Application de la règle des "3R"
1. Remplacement
Pour ce type de projet, il n’existe actuellement aucune méthode alternative à l’expérimentation animale. L’implication des vésicules extracellulaires dans une pathologie nécessite l’évaluation sur un modèle vivant.
2. Réduction
Le nombre d’animaux a été calculé afin de garantir une puissance nécessaire et suffisante. Nous avons au préalable évalué in vitro le statut d’activation des plaquettes chez l’homme (cohorte de patient atteint du syndrome de Sjogren et de donneur sain). Afin de réduire le protocole, une étude pilote sera réalisée avant l’étude principale, dont les résultats seront utilisés pour l’axe 1, 2 et 3 utilisera (20+70) 90 souris afin d’optimiser et d’évaluer les quantités de vésicules extracellulaires que l’on peut extraire et produire. Dans l’étude principale, des groupes contrôles ainsi que plusieurs groupes de souris permettront par la suite de répondre à l’hypothèse de travail, le détail des groupes est abordé. Considérant une variance hypothétique maximale de 16%, le nombre minimal d’animaux nécessaire a l’observation d’une difference significative pour une mesure unique, si elle existe, est de 10 par groupe experimentale (a
3. Raffinement
Le bien-être animal est au cœur de cette étude. Nous veillerions à ce que l’hébergement des animaux leur permettent d’avoir un enrichissement (avec paille, bois, coton) suffisant et stimulant pour réaliser leur nid. Les contraintes subies par les animaux sont faibles. Il s’agit d’une étude de vieillissement avec une manipulation réduite des animaux (prise de sang en veine saphène ou caudale et/ ou injection de médiateurs lipidiques en intrapéritonéale). Les souris seront observées quotidiennement et lorsqu’une souris atteint un point limite, elle sera mise à mort. Dans notre étude nous ne pouvons pas utiliser d’analgésique puisque nous étudions les médiateurs lipidiques dont l’expression est modulée par ces produits.
Expliquer le choix des espèces et les stades de développement y afférents.

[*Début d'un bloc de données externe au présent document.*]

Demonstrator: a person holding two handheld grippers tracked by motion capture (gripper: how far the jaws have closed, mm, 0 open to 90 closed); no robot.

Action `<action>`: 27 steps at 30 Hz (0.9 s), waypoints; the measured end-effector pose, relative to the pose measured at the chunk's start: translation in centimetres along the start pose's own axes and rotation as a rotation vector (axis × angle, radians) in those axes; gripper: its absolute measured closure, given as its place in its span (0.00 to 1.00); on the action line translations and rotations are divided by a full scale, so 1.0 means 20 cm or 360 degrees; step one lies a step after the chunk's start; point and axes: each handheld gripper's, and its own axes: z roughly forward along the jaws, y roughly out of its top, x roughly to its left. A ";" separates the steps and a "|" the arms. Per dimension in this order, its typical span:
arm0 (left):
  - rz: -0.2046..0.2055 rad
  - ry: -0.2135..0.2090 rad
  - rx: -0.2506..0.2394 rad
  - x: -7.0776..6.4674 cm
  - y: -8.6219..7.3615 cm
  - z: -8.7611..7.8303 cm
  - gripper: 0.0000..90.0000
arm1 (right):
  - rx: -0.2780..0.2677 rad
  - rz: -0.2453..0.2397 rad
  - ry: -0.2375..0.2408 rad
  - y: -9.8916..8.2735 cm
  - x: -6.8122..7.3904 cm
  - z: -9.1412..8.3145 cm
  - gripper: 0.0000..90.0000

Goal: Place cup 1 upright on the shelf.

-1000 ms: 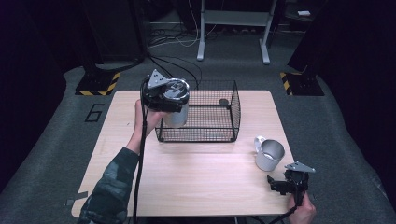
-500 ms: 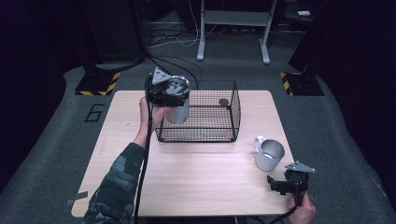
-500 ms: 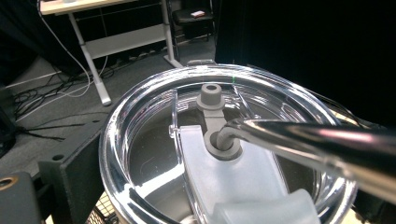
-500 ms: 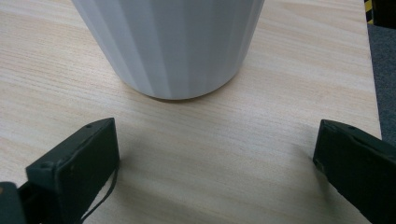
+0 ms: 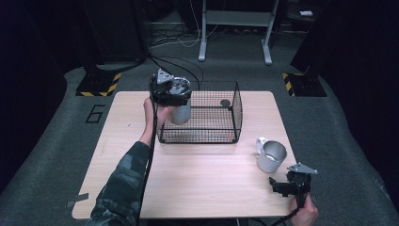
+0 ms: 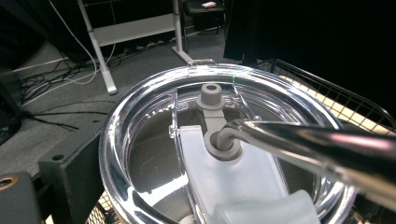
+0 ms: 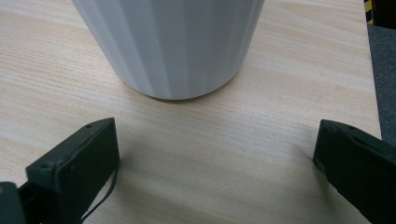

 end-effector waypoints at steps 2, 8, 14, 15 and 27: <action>-0.0018 0.0010 -0.0001 0.00 -0.01 0.01 0.05 | 0.0000 0.0000 0.0000 0.00 0.00 0.00 0.00; -0.0064 0.0007 0.0017 0.02 -0.03 0.05 0.05 | 0.0001 -0.0001 0.0000 0.00 0.00 0.00 0.00; -0.0063 0.0028 0.0035 0.02 -0.05 0.08 0.05 | 0.0000 0.0000 0.0000 0.00 0.00 0.00 0.00; -0.0064 0.0035 0.0044 0.02 -0.05 0.09 0.05 | 0.0000 0.0000 0.0000 0.00 0.00 0.00 0.00; -0.0038 0.0053 0.0088 -0.01 -0.09 0.15 0.05 | 0.0000 -0.0001 0.0000 0.00 0.00 0.00 0.00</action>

Le modèle murin est le modèle de référence pour l’évaluation de l’impact physiopathologique de pathologie inflammatoire comme le syndrome de Sjögren. Il n’existe pas de méthodes alternatives in vitro pour étudier notre hypothèse de travail. Qui plus est, plusieurs de nos analyses reposent techniquement sur la cytométrie en flux, méthodologie qui requière un nombre conséquent de cellules issues d’organes immunitaires. Ce type d’expériences rend impossible l’utilisation d’organismes comme le poisson zèbre ou la drosophile. Bien qu’il existe certaines différences entre l’immunologie murine et humaine, d’innombrables découvertes faites chez la souris s’avèrent transposables chez l’humain. Ce modèle est donc adapté à l’étude de dérégulations hémostatiques humaines. Les souris utilisées seront de 6 mois. Elles ont toutes un stade de développement complet.